TASK DETAILS: If a line in the data holds the string "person", list it.

Segment Open

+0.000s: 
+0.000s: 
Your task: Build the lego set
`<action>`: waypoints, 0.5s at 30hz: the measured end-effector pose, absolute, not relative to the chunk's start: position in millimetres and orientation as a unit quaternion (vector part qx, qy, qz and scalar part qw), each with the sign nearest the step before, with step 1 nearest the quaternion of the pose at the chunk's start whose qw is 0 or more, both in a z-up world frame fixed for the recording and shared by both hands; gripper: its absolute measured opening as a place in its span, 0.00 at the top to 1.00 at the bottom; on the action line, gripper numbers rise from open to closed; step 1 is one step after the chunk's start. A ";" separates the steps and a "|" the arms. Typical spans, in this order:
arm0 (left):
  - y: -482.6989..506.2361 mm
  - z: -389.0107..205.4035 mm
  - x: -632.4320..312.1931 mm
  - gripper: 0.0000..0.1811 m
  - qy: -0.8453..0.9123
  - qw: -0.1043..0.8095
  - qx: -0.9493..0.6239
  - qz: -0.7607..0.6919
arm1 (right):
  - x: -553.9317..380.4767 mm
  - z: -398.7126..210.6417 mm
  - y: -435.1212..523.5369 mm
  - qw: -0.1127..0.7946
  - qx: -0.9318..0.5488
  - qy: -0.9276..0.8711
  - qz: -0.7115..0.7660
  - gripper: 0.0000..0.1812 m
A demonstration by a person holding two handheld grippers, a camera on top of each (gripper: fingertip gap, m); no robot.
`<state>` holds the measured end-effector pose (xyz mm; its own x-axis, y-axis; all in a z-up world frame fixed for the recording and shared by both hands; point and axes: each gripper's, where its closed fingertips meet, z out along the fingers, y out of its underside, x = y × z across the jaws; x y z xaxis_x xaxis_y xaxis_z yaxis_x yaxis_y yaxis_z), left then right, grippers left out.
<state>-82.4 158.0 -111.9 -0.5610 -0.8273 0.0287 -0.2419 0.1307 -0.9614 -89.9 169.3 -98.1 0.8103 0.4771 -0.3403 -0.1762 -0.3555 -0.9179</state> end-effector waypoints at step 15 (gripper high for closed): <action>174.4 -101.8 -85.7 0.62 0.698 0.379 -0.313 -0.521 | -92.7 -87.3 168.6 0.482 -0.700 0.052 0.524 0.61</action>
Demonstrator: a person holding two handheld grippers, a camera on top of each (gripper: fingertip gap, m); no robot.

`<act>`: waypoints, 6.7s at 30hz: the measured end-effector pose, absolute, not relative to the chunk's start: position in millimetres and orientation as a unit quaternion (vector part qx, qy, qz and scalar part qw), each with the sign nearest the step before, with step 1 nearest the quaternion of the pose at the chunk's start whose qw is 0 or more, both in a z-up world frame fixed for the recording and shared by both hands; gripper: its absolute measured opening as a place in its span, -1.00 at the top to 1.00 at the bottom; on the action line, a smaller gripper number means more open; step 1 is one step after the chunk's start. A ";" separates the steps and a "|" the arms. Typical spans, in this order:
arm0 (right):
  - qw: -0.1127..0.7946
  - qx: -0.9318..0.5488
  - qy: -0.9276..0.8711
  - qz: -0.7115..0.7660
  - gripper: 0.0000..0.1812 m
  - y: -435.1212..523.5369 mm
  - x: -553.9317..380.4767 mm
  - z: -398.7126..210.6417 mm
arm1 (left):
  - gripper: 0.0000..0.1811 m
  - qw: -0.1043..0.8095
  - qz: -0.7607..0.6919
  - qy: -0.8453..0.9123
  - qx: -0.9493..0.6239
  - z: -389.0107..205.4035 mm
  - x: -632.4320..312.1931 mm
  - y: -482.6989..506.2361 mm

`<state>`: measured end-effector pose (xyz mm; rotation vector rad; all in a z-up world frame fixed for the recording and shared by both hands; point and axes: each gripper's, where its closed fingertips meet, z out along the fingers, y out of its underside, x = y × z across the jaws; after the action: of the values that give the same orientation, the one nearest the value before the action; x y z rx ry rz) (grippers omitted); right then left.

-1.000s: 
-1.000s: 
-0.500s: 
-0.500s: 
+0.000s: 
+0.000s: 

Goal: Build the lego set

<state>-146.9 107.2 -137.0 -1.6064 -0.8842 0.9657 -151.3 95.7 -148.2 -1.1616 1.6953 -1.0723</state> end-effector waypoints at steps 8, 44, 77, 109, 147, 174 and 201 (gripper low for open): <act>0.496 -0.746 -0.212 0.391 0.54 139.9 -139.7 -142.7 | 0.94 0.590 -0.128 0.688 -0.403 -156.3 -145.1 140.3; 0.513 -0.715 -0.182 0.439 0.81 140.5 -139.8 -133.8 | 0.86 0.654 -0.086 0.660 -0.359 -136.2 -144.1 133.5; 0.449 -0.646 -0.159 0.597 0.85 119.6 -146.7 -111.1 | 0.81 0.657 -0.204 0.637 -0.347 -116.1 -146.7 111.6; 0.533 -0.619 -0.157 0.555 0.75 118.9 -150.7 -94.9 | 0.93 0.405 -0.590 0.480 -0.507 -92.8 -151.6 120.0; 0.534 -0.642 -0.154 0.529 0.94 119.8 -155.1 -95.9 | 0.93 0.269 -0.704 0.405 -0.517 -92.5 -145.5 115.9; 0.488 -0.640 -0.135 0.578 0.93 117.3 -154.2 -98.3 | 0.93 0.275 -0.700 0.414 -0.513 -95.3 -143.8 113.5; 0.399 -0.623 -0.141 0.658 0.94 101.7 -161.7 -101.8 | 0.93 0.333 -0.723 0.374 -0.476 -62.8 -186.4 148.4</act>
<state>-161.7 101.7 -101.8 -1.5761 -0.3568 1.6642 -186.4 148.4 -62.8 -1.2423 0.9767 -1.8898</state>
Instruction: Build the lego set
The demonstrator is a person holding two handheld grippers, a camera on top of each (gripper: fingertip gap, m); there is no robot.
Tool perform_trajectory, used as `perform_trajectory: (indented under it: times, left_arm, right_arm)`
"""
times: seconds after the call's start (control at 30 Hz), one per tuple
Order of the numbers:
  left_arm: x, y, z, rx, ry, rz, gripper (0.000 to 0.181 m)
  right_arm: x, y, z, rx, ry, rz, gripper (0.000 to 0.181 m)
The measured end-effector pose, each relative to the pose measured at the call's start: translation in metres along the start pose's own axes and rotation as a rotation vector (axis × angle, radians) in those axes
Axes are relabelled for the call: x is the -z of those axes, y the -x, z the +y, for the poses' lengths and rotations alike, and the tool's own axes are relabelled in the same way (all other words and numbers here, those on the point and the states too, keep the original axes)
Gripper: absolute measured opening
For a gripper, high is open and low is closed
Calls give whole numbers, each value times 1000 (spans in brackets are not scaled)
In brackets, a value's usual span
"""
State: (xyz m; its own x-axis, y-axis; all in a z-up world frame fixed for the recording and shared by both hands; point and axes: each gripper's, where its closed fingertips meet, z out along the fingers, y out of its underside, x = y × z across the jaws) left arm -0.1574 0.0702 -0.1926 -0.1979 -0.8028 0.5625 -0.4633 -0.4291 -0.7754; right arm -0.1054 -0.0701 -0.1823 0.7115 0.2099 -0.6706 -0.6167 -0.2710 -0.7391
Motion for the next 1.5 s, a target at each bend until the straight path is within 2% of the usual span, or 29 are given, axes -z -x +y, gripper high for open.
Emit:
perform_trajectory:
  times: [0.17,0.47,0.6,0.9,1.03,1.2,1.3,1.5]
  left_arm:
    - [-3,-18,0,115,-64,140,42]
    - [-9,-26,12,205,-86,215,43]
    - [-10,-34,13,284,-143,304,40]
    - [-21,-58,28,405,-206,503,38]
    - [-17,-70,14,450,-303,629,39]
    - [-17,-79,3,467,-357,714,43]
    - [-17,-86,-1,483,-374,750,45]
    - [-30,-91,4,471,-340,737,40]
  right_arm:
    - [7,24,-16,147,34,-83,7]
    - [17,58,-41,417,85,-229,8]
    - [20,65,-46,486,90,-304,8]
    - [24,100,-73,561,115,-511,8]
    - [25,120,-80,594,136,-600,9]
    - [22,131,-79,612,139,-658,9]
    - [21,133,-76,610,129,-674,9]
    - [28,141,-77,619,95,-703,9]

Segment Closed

YOUR RESPONSE:
A demonstration by a person holding two handheld grippers, a camera on top of each (gripper: fingertip gap, m); no robot.
Demonstrator: a person holding two handheld grippers, a camera on top of each (gripper: fingertip gap, m); no robot.
The demonstrator is a person holding two handheld grippers, a camera on top of each (gripper: fingertip gap, m); there is no robot.

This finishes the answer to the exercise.